EXHIBIT 10.24
FIRST AMENDMENT TO EMPLOYMENT AGREEMENT
This First Amendment to Employment Agreement is entered into as of this
1st day of February, 2000 by and between XxxxxxxXxxxxx.xxx, Inc., a Delaware
corporation fka InSite Internet, Inc. (the "Company") and Xxxxxx X. Xxxxxxxx, an
individual with an address at 0000 Xxxxx Xxxxx Xxxxxx, Xxxxxxxxx, Xxx Xxxxxx
00000 ("Employee").
INTRODUCTION
1. The Company and Employee entered into that certain Employment
Agreement dated as of January 25, 1999 (the "Employment Agreement"), pursuant to
which the Company employed Employee as its Chief Financial Officer.
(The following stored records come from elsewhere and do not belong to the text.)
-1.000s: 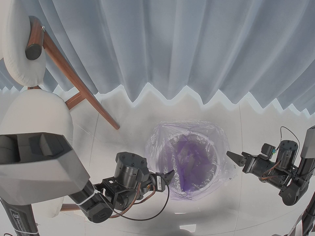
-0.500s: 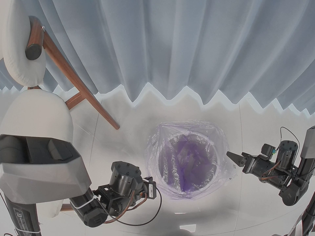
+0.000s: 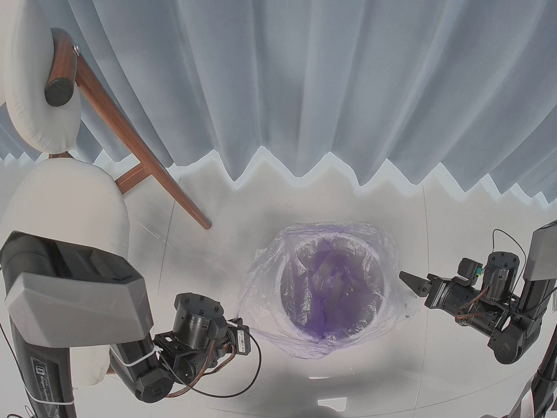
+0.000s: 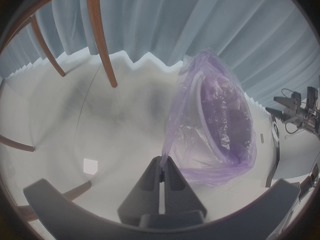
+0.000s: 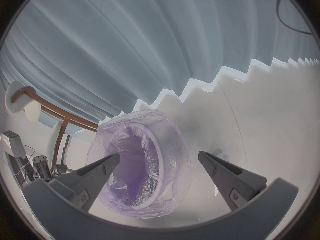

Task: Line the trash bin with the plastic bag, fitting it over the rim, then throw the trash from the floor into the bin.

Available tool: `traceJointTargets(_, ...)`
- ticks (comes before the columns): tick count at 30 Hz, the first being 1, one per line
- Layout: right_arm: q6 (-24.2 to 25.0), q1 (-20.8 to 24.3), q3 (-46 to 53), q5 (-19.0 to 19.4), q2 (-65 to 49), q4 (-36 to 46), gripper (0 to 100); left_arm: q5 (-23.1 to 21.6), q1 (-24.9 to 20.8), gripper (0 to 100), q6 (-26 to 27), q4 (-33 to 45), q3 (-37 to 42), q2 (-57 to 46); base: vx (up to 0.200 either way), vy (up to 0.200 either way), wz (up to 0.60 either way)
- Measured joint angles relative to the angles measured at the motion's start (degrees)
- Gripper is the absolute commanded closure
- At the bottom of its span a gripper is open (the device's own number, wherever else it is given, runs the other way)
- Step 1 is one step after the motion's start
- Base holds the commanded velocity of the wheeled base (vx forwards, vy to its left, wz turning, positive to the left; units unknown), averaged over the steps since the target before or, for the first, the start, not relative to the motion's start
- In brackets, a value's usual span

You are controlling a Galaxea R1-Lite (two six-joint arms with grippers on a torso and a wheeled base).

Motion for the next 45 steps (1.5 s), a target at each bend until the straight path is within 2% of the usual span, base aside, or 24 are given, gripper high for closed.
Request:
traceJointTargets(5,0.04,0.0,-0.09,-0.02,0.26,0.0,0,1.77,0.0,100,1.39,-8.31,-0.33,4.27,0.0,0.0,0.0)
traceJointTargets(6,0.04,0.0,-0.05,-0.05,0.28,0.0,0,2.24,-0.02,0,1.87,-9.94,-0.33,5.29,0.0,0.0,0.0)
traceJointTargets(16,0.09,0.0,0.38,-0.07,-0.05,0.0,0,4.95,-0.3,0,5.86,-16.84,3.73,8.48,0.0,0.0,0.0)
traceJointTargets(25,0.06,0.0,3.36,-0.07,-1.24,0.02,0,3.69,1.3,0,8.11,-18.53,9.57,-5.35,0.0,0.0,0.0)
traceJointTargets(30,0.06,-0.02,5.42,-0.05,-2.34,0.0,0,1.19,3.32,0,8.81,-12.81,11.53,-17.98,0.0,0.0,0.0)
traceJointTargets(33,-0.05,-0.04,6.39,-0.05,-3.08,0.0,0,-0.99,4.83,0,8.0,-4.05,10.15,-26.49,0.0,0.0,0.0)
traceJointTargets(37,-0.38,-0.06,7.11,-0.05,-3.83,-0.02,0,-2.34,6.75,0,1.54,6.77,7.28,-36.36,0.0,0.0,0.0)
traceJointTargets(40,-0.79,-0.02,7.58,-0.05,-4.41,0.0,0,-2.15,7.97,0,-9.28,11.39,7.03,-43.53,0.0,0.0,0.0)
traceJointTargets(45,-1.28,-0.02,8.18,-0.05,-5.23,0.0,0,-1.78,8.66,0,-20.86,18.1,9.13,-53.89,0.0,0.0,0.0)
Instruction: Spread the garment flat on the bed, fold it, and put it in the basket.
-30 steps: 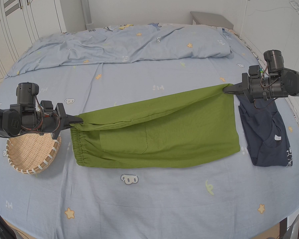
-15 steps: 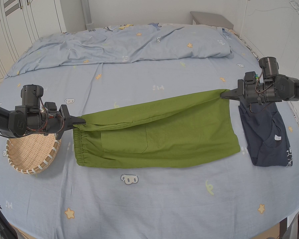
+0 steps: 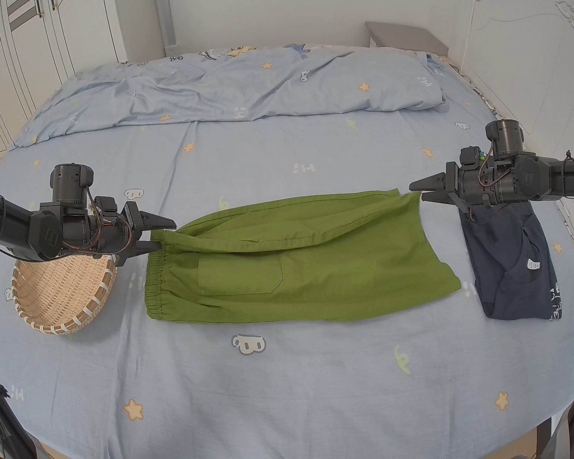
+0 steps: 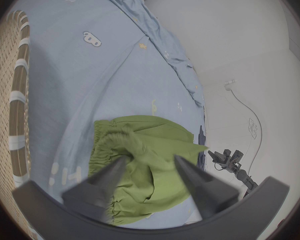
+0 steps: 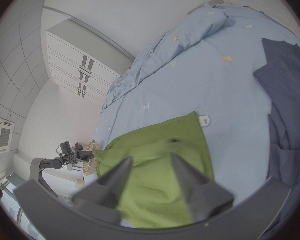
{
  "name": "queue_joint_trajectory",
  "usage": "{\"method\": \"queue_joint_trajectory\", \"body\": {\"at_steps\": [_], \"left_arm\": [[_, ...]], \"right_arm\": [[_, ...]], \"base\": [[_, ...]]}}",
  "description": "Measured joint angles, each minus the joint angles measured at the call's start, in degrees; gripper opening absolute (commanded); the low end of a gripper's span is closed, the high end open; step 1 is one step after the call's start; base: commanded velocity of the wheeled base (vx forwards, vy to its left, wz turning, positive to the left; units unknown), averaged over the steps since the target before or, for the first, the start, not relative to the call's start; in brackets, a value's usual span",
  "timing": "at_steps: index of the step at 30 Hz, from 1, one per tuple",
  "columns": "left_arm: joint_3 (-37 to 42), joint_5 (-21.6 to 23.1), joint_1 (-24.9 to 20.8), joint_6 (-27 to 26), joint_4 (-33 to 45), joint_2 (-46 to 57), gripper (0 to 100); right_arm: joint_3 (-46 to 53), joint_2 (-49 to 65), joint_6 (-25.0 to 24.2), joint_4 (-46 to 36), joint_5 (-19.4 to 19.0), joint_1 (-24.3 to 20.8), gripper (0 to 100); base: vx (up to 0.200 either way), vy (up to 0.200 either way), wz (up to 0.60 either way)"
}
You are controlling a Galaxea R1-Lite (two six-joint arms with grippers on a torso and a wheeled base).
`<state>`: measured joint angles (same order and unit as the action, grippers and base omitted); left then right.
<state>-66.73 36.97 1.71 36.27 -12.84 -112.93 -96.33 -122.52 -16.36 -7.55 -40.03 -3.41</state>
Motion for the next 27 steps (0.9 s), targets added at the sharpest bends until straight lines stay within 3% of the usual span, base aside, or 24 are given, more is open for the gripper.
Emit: {"method": "queue_joint_trajectory", "body": {"at_steps": [12,21,27], "left_arm": [[-0.66,0.11,-1.00,0.62,-2.43,-0.44,100],[-1.90,0.05,-2.83,8.13,-13.19,-2.69,100],[-6.86,-1.39,-3.22,10.86,-16.73,-8.59,100]], "right_arm": [[2.10,-1.94,0.35,0.20,-0.26,-0.38,100],[12.92,3.69,-0.02,3.32,-0.41,-0.20,100],[19.46,8.92,-0.17,6.29,-0.52,-0.16,100]], "base": [[0.000,0.000,0.00],[0.000,0.000,0.00],[0.000,0.000,0.00]]}}
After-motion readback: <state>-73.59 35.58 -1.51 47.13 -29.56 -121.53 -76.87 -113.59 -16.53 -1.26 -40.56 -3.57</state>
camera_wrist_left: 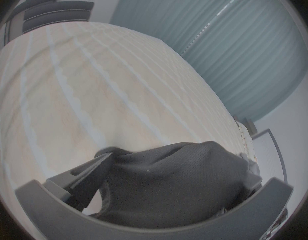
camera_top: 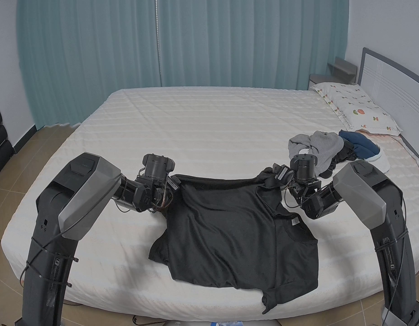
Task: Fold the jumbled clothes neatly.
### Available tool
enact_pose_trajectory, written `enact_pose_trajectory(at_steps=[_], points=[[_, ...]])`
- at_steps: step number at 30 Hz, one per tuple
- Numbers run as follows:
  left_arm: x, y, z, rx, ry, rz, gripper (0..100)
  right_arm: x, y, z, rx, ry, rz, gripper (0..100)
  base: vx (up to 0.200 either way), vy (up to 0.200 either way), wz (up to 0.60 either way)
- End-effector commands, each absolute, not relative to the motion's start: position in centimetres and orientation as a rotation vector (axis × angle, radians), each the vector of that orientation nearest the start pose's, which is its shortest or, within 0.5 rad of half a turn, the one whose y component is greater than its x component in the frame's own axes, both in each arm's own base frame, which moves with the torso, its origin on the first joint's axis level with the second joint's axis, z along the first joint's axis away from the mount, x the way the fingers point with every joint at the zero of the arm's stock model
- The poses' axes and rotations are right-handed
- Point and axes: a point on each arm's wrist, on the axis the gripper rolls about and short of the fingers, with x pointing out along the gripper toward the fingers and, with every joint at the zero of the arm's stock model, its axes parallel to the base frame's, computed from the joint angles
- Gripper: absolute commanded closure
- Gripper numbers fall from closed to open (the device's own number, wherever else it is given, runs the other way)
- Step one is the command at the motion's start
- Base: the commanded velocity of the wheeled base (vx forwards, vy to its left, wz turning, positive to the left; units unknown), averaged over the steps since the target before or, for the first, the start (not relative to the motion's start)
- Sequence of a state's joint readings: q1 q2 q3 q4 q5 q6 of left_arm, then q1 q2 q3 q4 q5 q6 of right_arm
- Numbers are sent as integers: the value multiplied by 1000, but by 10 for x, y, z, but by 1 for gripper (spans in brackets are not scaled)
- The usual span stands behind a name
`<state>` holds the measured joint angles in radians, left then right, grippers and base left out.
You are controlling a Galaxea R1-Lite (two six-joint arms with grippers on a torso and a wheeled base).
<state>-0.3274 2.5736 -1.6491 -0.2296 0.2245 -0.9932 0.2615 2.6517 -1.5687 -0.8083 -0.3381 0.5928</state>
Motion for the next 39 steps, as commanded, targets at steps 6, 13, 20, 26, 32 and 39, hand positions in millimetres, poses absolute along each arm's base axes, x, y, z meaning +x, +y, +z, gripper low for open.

2. The Company and Employee now desire to amend the Employment Agreement
as hereinafter set forth.
AGREEMENT
In consideration of the premises and mutual promises hereinbelow set
forth, and for other good and valuable consideration, the receipt and
sufficiency of which are hereby acknowledged, the parties hereby agree as
follows:
I. In Section 1 of the Employment Agreement, after the words
"Chief Financial Officer", the words "and Vice President" are hereby added.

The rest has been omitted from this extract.